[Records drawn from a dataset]
____________________

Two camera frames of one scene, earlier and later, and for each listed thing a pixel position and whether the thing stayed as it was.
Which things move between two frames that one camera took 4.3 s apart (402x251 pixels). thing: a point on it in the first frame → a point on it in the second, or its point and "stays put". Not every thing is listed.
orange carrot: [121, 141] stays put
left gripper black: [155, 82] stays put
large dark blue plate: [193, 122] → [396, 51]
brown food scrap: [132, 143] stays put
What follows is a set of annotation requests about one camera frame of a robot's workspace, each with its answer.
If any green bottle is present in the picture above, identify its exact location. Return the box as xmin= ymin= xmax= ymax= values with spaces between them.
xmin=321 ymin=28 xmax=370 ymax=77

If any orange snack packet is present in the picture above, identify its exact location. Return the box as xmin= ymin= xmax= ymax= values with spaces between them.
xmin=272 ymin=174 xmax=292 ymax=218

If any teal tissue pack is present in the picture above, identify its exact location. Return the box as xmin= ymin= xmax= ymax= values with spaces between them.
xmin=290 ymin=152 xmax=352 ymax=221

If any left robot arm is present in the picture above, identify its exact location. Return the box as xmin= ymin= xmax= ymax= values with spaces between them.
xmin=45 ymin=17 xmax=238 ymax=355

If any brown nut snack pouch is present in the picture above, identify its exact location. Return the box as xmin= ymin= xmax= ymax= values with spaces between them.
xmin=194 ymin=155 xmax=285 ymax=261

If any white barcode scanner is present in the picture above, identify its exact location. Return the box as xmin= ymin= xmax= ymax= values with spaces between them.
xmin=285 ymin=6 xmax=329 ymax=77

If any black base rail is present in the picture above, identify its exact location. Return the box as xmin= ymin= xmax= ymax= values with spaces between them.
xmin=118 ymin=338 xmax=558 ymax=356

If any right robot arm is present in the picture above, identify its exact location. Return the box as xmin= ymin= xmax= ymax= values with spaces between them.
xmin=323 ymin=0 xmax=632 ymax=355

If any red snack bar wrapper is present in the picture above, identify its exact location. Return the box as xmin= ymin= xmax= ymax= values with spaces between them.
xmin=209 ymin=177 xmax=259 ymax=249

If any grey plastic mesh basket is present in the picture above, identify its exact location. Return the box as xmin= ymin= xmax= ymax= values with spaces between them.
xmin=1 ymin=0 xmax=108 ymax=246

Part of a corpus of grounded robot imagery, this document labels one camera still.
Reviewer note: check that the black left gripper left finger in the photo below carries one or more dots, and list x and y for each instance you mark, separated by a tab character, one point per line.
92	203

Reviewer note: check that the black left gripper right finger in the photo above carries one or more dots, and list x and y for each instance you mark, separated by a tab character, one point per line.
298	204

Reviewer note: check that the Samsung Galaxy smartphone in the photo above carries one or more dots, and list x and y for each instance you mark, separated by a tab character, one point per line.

____________________

Write out all the entries once more, exactly.

Two camera frames of one scene, earlier and later, and for each listed thing a pixel position and whether the thing stayed as it was.
Which things move between two frames that one camera took 4.3 s apart (402x251 pixels). thing: a point on it in the first frame → a point on it in the second, or its point and "stays put". Not every thing is listed.
orange carrot: [121, 141] stays put
left gripper black: [155, 82] stays put
large dark blue plate: [193, 122] → [396, 51]
brown food scrap: [132, 143] stays put
What follows is a set of annotation requests about one camera frame of a robot's workspace, each with its answer.
If any green bottle is present in the picture above, identify its exact location. Return the box as xmin= ymin= xmax= ymax= values with spaces between them.
xmin=321 ymin=28 xmax=370 ymax=77

If any orange snack packet is present in the picture above, identify its exact location. Return the box as xmin= ymin= xmax= ymax= values with spaces between them.
xmin=272 ymin=174 xmax=292 ymax=218

If any teal tissue pack is present in the picture above, identify its exact location. Return the box as xmin= ymin= xmax= ymax= values with spaces between them.
xmin=290 ymin=152 xmax=352 ymax=221

If any left robot arm is present in the picture above, identify its exact location. Return the box as xmin= ymin= xmax= ymax= values with spaces between them.
xmin=45 ymin=17 xmax=238 ymax=355

If any brown nut snack pouch is present in the picture above, identify its exact location. Return the box as xmin= ymin= xmax= ymax= values with spaces between them.
xmin=194 ymin=155 xmax=285 ymax=261

If any white barcode scanner is present in the picture above, identify its exact location. Return the box as xmin= ymin= xmax= ymax= values with spaces between them.
xmin=285 ymin=6 xmax=329 ymax=77

If any black base rail is present in the picture above, identify its exact location. Return the box as xmin= ymin= xmax= ymax= values with spaces between them.
xmin=118 ymin=338 xmax=558 ymax=356

If any right robot arm is present in the picture above, identify its exact location. Return the box as xmin= ymin= xmax= ymax= values with spaces between them.
xmin=323 ymin=0 xmax=632 ymax=355

If any red snack bar wrapper is present in the picture above, identify its exact location. Return the box as xmin= ymin= xmax= ymax= values with spaces between them.
xmin=209 ymin=177 xmax=259 ymax=249

If any grey plastic mesh basket is present in the picture above, identify its exact location. Return the box as xmin= ymin= xmax= ymax= values with spaces between them.
xmin=1 ymin=0 xmax=108 ymax=246

Part of a corpus of grounded robot imagery, this document labels one camera still.
Reviewer note: check that the black left gripper left finger in the photo below carries one or more dots, and list x and y for each instance you mark, separated by a tab character, one point per line.
92	203

Reviewer note: check that the black left gripper right finger in the photo above carries one or more dots, and list x and y for each instance you mark, separated by a tab character, one point per line.
298	204

Reviewer note: check that the Samsung Galaxy smartphone in the photo above carries one or more dots, and list x and y for each instance you mark, separated by a tab character, one point per line.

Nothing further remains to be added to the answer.